(Stored data)
[Start of Attachment]

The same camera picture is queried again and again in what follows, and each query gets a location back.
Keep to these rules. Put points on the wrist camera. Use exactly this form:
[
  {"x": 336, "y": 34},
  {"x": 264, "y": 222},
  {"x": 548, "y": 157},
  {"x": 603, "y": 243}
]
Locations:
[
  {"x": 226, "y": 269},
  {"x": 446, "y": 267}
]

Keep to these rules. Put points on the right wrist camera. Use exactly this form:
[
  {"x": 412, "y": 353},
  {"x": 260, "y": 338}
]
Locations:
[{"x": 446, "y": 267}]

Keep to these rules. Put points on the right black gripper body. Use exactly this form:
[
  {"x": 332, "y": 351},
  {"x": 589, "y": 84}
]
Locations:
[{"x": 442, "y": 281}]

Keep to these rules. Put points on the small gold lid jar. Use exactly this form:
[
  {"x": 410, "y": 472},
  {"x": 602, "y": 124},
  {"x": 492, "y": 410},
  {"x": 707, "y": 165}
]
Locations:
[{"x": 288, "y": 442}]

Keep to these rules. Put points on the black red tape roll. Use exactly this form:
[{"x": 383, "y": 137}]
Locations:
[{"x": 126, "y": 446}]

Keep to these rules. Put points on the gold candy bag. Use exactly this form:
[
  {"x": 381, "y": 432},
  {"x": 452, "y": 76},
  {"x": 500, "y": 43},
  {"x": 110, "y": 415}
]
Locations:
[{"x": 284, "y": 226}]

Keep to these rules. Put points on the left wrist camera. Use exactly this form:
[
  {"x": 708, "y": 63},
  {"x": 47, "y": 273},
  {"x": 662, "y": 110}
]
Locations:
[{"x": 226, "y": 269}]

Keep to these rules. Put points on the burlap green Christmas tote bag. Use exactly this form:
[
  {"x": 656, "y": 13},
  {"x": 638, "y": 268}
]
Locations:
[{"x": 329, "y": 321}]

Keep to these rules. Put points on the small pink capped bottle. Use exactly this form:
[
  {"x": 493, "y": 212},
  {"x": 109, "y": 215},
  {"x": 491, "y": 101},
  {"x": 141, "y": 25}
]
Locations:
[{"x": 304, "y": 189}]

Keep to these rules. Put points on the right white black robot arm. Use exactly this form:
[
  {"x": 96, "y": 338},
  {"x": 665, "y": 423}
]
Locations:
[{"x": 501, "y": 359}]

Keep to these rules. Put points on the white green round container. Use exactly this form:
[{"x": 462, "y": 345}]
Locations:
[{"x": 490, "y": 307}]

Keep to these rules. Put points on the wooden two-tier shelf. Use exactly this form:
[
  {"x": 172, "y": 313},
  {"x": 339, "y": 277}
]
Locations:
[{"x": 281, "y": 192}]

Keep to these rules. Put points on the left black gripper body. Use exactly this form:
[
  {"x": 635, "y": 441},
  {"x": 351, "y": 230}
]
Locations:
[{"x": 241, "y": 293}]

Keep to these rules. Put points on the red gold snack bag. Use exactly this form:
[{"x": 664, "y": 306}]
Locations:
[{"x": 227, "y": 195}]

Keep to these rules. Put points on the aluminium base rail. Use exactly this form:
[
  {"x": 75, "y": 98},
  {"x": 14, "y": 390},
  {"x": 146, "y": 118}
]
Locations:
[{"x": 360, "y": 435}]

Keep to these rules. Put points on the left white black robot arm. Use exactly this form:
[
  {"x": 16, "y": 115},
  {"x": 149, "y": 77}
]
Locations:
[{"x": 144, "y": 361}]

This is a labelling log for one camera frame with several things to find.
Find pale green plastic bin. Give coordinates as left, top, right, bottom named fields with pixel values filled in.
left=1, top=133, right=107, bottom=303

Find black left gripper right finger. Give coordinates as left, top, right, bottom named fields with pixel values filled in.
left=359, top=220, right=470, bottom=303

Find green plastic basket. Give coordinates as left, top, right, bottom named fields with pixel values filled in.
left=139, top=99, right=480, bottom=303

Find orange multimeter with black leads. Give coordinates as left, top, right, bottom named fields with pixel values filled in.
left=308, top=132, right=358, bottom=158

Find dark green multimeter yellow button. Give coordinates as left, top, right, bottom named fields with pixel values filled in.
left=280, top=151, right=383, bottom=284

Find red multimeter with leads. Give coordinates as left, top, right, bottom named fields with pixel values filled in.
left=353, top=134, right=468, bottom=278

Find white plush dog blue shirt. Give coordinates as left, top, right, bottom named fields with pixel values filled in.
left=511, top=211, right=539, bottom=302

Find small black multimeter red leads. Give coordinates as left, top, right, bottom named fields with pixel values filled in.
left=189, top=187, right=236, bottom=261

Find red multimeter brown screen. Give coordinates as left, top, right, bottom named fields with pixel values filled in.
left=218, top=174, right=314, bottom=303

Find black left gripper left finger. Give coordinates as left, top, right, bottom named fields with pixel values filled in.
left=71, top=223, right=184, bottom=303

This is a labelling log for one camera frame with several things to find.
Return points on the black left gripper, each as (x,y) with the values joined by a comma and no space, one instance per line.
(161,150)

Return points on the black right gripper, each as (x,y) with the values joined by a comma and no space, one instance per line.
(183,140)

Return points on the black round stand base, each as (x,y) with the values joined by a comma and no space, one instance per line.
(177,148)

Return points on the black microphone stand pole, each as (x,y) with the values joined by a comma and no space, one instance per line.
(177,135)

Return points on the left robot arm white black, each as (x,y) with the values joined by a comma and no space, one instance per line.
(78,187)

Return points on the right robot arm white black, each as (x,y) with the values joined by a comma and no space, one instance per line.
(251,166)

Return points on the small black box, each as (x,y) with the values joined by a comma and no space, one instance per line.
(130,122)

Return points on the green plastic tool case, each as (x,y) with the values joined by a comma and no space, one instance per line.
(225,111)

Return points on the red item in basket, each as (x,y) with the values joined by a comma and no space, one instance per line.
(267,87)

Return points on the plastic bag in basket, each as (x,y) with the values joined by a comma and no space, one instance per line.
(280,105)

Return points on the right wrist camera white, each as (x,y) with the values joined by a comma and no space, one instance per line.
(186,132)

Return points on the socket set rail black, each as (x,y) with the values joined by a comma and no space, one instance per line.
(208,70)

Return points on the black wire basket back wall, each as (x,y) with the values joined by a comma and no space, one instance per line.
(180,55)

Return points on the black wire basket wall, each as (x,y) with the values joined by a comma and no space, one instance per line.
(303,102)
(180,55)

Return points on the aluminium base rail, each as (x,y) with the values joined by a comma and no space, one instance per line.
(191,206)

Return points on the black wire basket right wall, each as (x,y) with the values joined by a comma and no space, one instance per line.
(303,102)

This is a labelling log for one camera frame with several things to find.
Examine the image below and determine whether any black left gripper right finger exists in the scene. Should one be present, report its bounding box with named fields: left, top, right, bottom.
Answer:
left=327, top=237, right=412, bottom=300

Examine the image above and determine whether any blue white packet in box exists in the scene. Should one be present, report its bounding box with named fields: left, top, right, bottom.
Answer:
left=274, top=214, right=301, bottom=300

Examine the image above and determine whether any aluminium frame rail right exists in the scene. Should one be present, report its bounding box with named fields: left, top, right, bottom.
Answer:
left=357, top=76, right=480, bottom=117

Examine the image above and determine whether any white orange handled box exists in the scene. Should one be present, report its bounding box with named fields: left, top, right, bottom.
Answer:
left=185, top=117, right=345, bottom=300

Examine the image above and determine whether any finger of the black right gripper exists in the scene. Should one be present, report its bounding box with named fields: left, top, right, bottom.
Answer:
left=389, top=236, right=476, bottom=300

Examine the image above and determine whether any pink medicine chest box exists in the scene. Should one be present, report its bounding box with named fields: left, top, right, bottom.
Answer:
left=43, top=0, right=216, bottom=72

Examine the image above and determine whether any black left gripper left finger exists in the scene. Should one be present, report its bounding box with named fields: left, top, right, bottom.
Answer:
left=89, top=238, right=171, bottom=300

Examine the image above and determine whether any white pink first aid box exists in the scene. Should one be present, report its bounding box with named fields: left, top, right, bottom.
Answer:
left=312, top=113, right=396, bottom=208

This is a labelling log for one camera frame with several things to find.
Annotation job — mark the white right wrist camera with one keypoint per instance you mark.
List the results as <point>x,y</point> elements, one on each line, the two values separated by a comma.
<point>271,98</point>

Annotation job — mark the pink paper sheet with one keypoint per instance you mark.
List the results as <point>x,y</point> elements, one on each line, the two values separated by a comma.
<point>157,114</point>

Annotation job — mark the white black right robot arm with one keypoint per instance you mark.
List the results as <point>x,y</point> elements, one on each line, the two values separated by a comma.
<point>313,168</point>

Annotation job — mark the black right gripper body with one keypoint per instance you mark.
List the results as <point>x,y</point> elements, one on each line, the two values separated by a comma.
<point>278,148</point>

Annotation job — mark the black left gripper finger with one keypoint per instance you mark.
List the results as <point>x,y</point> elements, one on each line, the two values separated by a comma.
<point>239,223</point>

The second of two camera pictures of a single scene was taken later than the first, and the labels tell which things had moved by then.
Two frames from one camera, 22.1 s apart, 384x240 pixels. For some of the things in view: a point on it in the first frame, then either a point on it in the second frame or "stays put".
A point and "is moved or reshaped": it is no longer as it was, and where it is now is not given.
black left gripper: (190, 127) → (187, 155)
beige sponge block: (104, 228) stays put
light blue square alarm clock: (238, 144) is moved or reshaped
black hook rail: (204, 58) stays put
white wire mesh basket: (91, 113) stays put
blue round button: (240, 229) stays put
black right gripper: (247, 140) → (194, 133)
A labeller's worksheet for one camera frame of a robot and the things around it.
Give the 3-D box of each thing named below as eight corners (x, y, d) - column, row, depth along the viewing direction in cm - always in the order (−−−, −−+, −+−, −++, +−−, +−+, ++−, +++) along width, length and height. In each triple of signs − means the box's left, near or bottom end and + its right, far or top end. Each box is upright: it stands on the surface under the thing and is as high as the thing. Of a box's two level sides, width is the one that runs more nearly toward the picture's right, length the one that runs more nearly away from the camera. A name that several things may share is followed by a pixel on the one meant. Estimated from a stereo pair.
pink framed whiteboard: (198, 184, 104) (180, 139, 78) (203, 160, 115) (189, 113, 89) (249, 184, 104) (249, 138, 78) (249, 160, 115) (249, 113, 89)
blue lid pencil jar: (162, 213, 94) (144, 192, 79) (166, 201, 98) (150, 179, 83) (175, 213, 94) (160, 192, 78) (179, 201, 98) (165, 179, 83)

[End of Attachment]

Filter the data, keeping only the lines that contain "body".

_Response to this exercise:_
Keep to these rules. Put points on the right black gripper body. Use exactly this form:
Keep to these rules. Put points on the left black gripper body. Use exactly this form:
Annotation job — mark the black right gripper body with one keypoint per instance you mark.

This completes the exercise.